Scheduler number of runs #35

Closed jozsi closed 4 years ago

jozsi commented 4 years ago

Hi,

I noticed that the scheduler has number of runs set to 10.

What was the reason for this? To pick up new DAG files? Cause for that, as far as I understood, dag_dir_list_interval does that automatically every 300 seconds by default.

edbizarro commented 4 years ago

This flag makes the scheduler process restart after n runs to avoid weird behaviors

jozsi commented 4 years ago

What are those weird behaviors? Do they still happen with the latest version of Airflow?

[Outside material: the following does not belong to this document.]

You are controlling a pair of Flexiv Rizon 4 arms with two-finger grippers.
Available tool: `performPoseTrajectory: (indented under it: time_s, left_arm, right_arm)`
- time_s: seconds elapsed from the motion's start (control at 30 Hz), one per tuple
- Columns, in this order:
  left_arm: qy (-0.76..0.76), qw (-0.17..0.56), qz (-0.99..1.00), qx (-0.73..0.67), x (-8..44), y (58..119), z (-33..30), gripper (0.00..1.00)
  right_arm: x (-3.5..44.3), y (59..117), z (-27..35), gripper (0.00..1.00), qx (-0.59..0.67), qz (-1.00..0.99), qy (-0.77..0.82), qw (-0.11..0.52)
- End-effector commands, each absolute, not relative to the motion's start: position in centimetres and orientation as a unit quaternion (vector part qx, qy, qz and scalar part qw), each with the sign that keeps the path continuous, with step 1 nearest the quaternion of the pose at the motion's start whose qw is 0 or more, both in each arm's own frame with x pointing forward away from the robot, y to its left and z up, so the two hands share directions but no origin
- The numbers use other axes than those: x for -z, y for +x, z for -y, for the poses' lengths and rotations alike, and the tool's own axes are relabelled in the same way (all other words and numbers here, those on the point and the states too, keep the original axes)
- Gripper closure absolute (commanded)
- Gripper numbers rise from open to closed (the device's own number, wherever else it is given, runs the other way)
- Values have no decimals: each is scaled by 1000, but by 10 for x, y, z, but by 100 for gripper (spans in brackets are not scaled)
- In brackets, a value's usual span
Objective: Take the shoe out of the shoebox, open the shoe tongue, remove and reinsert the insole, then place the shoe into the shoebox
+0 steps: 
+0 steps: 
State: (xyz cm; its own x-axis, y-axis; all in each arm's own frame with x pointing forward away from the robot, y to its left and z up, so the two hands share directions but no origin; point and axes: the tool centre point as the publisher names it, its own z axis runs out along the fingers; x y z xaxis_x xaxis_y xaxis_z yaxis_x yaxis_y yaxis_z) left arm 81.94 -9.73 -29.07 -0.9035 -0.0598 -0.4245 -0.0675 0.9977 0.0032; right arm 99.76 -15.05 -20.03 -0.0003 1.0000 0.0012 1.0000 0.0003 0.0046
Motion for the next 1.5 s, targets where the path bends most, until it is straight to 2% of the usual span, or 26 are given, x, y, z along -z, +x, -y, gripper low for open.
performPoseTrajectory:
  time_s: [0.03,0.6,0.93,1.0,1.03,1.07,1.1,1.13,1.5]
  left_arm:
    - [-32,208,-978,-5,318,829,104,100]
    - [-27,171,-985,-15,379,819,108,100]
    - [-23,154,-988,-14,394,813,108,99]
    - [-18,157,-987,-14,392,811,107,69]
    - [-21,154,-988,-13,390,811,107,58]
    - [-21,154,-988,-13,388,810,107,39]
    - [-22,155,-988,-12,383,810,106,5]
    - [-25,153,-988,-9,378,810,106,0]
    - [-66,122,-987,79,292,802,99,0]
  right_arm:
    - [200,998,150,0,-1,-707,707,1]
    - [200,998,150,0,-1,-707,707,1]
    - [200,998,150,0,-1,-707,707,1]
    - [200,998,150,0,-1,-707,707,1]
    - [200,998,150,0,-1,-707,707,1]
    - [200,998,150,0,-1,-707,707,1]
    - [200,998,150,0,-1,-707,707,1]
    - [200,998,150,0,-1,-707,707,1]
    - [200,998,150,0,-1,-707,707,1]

edbizarro commented 4 years ago

@jozsi scheduler hanging and not scheduling new tasks, but I don't know If this still happen with the current version

edbizarro commented 4 years ago

Ref: https://issues.apache.org/jira/plugins/servlet/mobile#issue/AIRFLOW-401

jozsi commented 4 years ago

Ouch, I see a recent comment reporting that the bug still exists in v1.10.4 (dated august 2019; latest is v1.10.7), 3+ years since it has been reported. Hence the workaround is still valid, the only minor drawback could be that it fills up the logs.